Your instructions: Below are some records; quote exactly the lines from the one that contains "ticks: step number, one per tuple" through the one that contains "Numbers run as", inclusive, and no others.

Stored entries:
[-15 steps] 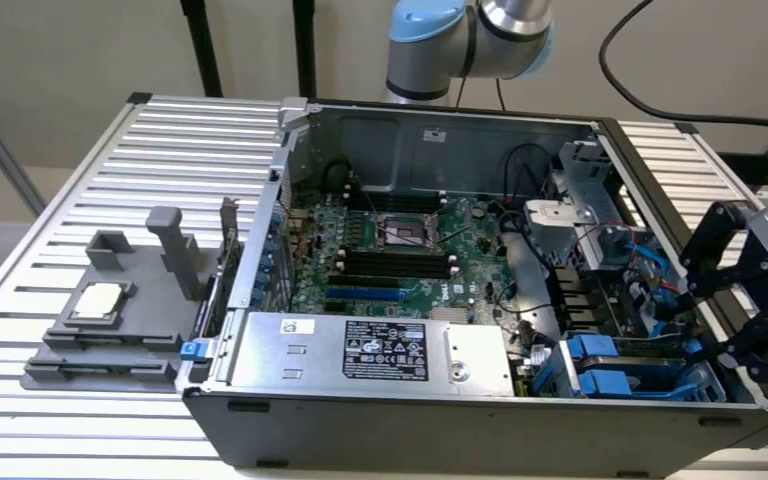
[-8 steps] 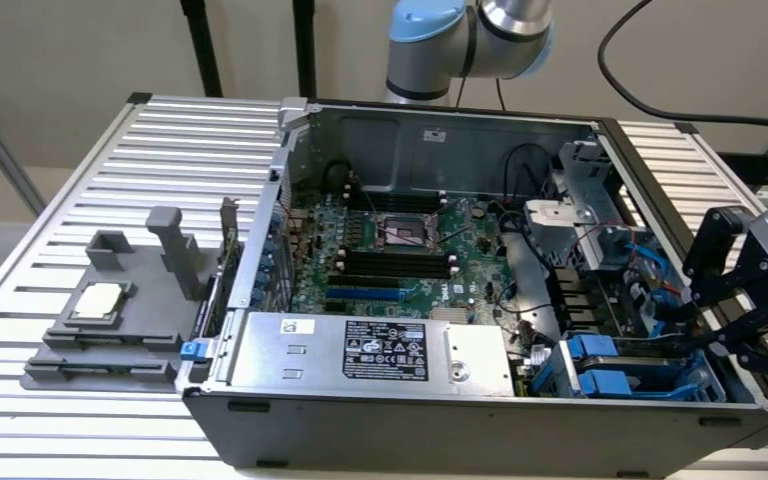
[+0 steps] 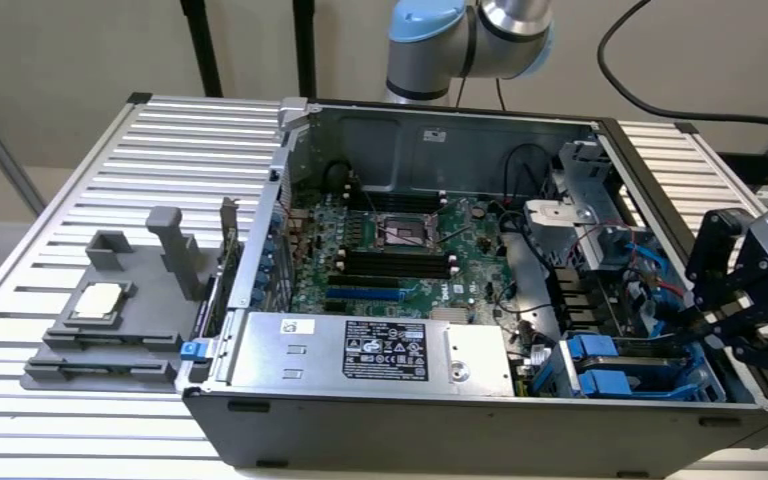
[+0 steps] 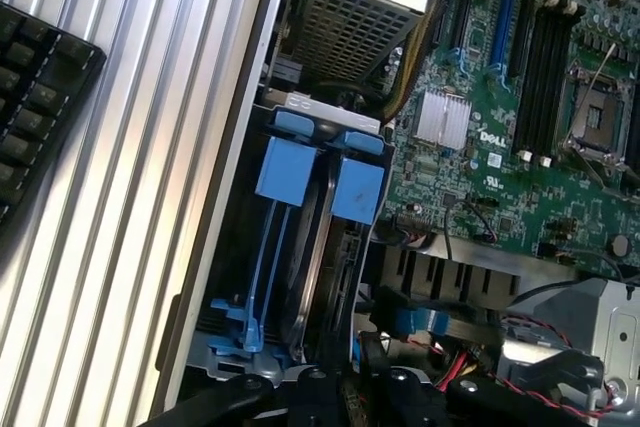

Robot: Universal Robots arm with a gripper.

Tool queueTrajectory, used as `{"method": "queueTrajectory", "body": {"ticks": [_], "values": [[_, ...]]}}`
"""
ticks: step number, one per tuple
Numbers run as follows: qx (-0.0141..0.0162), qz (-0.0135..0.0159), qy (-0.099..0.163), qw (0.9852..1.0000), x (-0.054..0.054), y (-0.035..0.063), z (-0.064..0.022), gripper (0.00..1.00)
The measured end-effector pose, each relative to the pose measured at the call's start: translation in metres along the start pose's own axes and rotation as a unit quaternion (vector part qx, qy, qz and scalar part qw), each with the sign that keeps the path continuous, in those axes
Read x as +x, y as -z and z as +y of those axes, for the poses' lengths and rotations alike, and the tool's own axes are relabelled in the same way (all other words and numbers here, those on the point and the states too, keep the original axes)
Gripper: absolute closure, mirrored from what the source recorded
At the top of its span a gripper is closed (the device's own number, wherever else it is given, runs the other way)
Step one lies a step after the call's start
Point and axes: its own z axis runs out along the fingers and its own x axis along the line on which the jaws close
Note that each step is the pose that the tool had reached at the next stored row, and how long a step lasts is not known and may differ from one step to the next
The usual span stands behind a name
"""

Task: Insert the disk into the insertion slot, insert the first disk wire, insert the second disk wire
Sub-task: 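Insert the first disk wire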

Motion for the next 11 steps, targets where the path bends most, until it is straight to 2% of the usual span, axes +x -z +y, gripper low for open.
{"method": "queueTrajectory", "body": {"ticks": [4, 6, 11], "values": [[0.0001, -0.0008, 0.0, 1.0, 0.0, -0.0002, 0.0022, 0.78], [0.0002, -0.0007, 0.0, 1.0, -0.002, -0.0006, 0.009, 0.84], [0.0002, -0.0008, 0.0, 1.0, -0.006, -0.0009, 0.0266, 0.84]]}}
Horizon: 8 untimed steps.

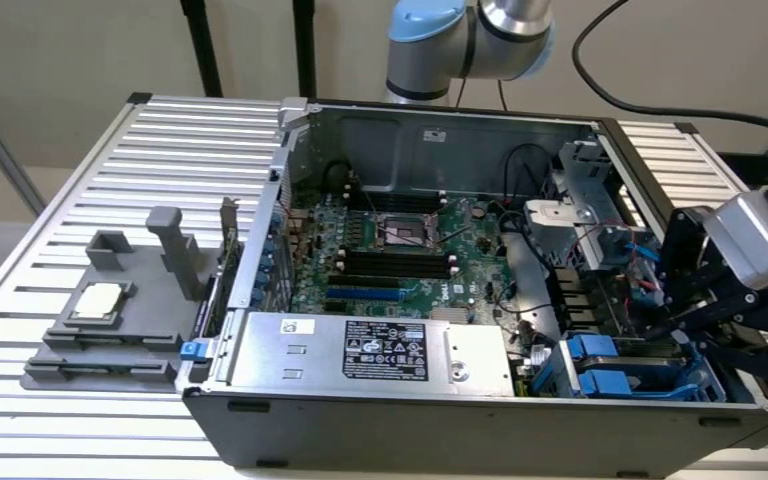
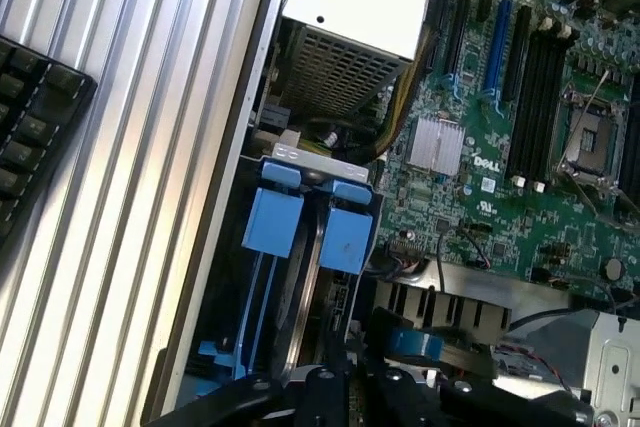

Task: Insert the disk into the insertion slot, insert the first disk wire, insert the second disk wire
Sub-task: 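Insert the first disk wire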

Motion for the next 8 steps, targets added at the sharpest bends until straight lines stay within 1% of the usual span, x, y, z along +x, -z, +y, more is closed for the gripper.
{"method": "queueTrajectory", "body": {"ticks": [3, 5, 6, 8], "values": [[0.0, 0.0001, 0.0, 1.0, -0.0011, 0.0012, 0.0039, 0.84], [0.0001, 0.0, -0.001, 1.0, -0.0012, 0.001, 0.0045, 0.84], [0.0, 0.0011, -0.002, 1.0, -0.0013, 0.0011, 0.0045, 0.84], [-0.0007, 0.006, -0.006, 1.0, -0.0013, 0.0012, 0.0046, 0.84]]}}
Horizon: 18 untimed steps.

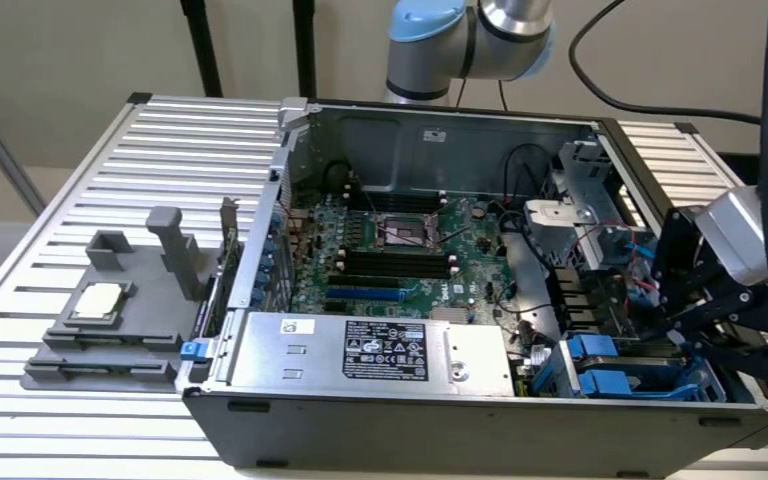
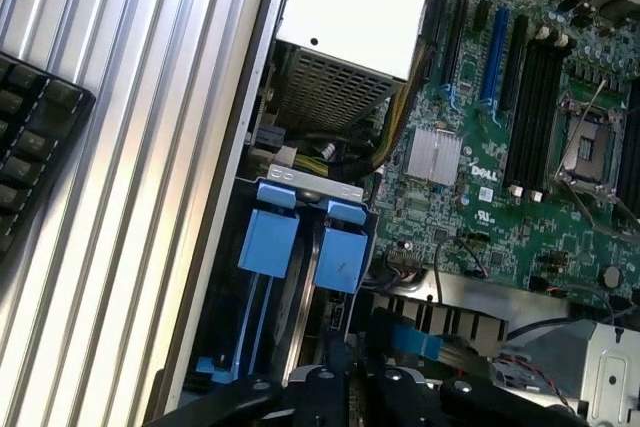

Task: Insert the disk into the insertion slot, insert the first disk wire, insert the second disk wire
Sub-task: 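Insert the first disk wire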

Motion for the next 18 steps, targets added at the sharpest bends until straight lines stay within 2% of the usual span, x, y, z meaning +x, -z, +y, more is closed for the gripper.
{"method": "queueTrajectory", "body": {"ticks": [4, 6, 9, 12, 15, 18], "values": [[-0.0004, 0.0114, -0.012, 0.9999, 0.0, 0.0, 0.0, 0.84], [0.0006, 0.0139, -0.022, 0.9997, 0.0001, -0.0002, 0.0, 0.84], [0.0035, 0.0145, -0.039, 0.9991, 0.0001, -0.0001, 0.0, 0.84], [0.0078, 0.0132, -0.062, 0.998, 0.0, 0.0, 0.0, 0.84], [0.0126, 0.0115, -0.087, 0.9961, 0.0, -0.0001, 0.0, 0.84], [0.0173, 0.0099, -0.111, 0.9936, 0.0001, -0.0004, 0.0, 0.84]]}}
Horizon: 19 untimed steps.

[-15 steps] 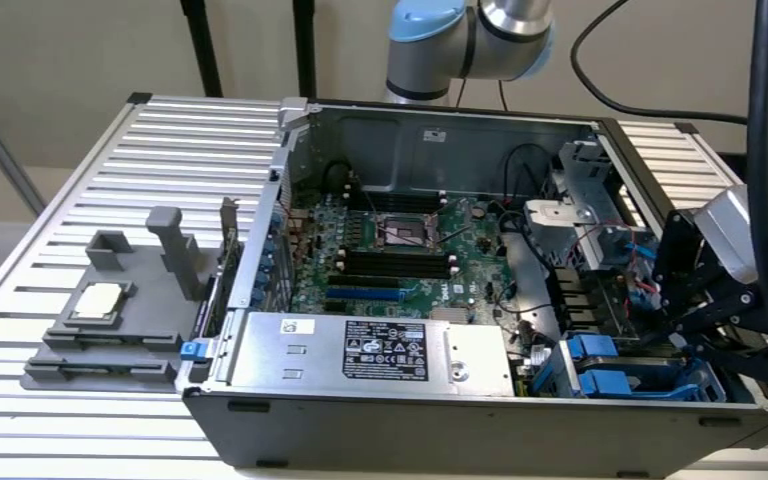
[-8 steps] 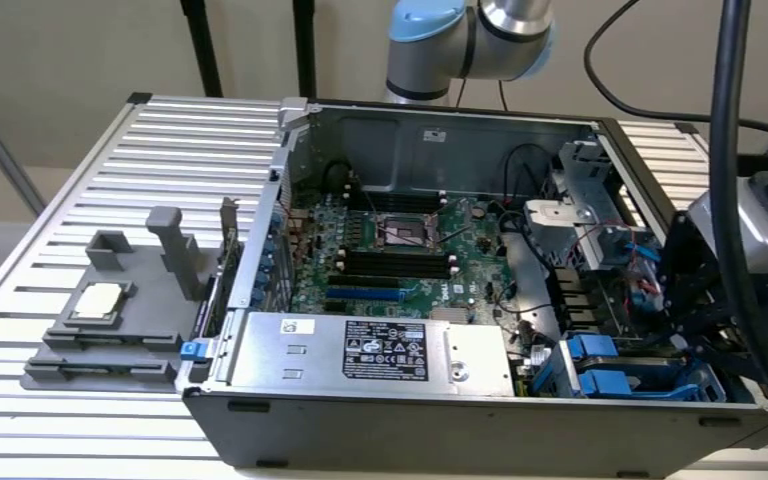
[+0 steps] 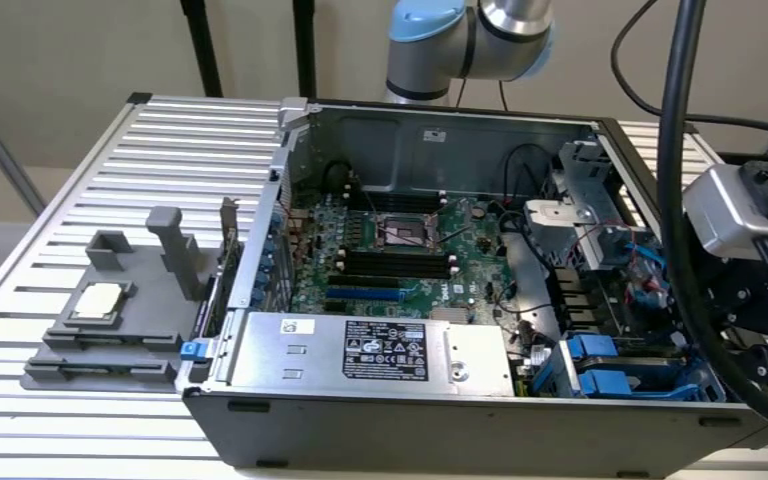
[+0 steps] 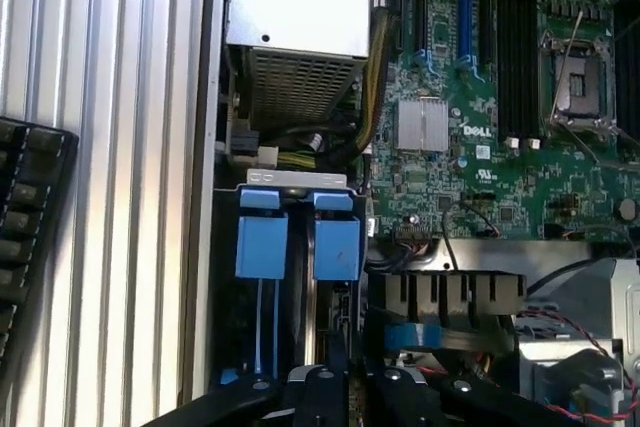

Task solution:
ticks: step number, one per tuple
Numbers run as follows: qx (-0.0141..0.0162), qz (-0.0135..0.0159), qy (-0.099..0.163), qw (0.9852..1.0000), x (-0.054..0.054), y (-0.035..0.063), z (-0.064..0.022), gripper (0.00..1.00)

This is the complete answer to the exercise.